From wakelocks to a real solution

Posted Feb 19, 2009 8:01 UTC (Thu) by i3839 (guest, #31386) [Link] (1 responses)

> What has been proposed instead is that the user-space "inhibit suspend"
> policy be encapsulated into a separate daemon which would make the
> decisions on when to keep the system awake.

A daemon like that could also implement the timeout behaviour, solving the problem described here:

> User-space applications may simply screw up and forget to allow the
> system to suspend.

Simple kernel interface + user space daemon seems like a working solution.

From wakelocks to a real solution

Posted Feb 19, 2009 8:24 UTC (Thu) by alonz (subscriber, #815) [Link]

Such a daemon could also allow some applications to hold the phone active for a longer time—for example, media players or games.

It could even use the Android permissions model to decide which applications get this preferential treatment.

From wakelocks to a real solution

Posted Feb 19, 2009 21:28 UTC (Thu) by xyzzy (guest, #1984) [Link] (1 responses)

Android apps all run under an "I can't believe it's not Java(tm)" VM, right? So surely apps-being-dumb issues could be solved in userspace at the VM level.

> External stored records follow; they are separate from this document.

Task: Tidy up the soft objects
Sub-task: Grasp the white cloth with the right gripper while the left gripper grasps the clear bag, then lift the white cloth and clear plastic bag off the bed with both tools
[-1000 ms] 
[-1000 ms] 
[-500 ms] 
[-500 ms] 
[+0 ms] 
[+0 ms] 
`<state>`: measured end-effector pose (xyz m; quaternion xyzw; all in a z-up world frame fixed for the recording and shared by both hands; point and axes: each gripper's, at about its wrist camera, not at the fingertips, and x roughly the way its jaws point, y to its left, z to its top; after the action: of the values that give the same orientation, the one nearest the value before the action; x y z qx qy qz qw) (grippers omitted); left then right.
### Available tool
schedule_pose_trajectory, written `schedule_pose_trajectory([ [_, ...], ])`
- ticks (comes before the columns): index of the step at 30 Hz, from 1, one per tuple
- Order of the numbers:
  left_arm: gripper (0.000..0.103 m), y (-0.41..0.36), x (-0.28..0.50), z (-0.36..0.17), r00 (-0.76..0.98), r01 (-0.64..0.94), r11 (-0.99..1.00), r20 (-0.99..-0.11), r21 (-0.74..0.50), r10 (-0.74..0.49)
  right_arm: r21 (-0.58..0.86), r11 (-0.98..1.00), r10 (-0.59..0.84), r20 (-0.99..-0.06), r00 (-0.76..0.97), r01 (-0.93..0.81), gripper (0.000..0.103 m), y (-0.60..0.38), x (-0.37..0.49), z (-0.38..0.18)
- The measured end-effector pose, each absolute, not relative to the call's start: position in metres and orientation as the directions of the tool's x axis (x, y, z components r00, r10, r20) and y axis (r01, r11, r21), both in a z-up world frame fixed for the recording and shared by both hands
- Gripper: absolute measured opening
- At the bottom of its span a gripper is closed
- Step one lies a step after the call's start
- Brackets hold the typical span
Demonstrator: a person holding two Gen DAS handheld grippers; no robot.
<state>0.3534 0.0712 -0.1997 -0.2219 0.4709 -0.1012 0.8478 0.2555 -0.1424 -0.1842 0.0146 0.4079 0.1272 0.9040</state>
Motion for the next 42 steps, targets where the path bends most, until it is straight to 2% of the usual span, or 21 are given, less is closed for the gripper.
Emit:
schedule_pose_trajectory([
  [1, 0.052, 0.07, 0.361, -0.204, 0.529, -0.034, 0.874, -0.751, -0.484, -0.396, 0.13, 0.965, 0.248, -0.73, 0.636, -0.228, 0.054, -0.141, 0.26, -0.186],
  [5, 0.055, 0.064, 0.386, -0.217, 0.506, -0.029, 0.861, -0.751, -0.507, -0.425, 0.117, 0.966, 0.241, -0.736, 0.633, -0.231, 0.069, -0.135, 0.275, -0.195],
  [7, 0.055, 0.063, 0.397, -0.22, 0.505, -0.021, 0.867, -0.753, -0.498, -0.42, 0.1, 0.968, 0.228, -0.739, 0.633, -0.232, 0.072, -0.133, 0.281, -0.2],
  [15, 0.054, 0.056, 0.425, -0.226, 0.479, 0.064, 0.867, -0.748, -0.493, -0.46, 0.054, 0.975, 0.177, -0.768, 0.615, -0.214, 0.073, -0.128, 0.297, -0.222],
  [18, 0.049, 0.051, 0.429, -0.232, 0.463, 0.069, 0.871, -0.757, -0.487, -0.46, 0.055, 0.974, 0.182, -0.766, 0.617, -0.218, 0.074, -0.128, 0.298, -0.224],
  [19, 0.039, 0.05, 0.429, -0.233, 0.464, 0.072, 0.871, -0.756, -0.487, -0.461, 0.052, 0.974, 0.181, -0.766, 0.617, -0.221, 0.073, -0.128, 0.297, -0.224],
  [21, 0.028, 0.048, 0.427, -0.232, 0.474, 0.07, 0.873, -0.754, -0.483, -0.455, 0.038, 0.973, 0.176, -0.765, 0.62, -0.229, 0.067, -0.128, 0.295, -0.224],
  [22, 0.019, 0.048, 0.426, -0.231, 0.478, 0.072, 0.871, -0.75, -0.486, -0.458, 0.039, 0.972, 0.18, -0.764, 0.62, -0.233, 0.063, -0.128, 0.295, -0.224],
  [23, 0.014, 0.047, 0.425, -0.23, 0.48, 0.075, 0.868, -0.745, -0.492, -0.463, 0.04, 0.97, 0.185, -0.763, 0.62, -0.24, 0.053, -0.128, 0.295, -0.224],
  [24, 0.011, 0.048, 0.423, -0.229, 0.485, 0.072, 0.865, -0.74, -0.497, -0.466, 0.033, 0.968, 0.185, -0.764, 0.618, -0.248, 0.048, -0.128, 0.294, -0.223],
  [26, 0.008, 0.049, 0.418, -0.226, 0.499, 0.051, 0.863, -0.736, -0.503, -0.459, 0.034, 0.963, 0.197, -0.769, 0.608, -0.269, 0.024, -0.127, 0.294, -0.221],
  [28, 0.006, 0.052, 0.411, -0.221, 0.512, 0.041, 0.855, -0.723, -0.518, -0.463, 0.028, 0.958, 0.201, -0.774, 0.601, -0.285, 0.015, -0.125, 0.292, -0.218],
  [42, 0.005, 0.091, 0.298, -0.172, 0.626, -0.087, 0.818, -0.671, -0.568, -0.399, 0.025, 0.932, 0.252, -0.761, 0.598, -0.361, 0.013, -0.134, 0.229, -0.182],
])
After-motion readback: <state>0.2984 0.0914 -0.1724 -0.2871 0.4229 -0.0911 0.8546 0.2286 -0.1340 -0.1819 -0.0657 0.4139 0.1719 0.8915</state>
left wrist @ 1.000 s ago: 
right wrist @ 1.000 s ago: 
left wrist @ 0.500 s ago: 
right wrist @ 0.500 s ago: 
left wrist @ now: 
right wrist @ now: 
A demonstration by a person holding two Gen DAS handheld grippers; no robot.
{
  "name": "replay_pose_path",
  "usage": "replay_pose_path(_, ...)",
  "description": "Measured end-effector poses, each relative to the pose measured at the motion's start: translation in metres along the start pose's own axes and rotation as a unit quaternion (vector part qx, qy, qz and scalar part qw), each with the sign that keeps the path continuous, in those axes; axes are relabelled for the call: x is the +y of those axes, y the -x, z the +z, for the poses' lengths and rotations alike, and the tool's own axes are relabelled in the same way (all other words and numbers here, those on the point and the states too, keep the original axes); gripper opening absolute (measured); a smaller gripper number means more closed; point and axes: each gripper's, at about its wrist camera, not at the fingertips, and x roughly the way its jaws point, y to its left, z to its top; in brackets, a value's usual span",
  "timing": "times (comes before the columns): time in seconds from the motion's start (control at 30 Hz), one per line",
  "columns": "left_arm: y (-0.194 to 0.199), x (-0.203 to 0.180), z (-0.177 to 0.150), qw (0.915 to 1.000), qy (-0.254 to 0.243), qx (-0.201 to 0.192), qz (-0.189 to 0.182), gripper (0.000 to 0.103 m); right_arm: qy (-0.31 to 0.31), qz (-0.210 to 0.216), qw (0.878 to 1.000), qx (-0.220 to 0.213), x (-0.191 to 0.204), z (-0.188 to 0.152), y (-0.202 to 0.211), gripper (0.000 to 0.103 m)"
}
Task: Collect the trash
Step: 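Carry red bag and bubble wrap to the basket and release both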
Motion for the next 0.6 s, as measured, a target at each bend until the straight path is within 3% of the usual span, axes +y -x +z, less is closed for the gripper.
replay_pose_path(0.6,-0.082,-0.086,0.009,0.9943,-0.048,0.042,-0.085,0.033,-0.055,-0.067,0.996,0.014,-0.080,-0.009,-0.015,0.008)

From wakelocks to a real solution

Posted Feb 21, 2009 18:14 UTC (Sat) by man_ls (guest, #15091) [Link]

They could, but I would guess the VM is not very smart either -- it does whatever userspace tells it to do. Solving the problem in the not-quite-Java VM would add complexity in a layer which (at least theoretically) is not involved in power management, just in secure execution.

Besides, there will be other native applications running on the G1, which (even if they under direct control of Goog... ahem, Android) must be written with power management in mind. It seems easier to just push power management to the kernel and let it do its thing.

From wakelocks to a real solution

Posted Mar 4, 2009 10:09 UTC (Wed) by amit (subscriber, #1274) [Link]

Tight SElinux policies for prohibiting just about any app to open the file suggested can work.

Of course, in an open mobile world where any app can be installed should be restricted and selinux can help really well here.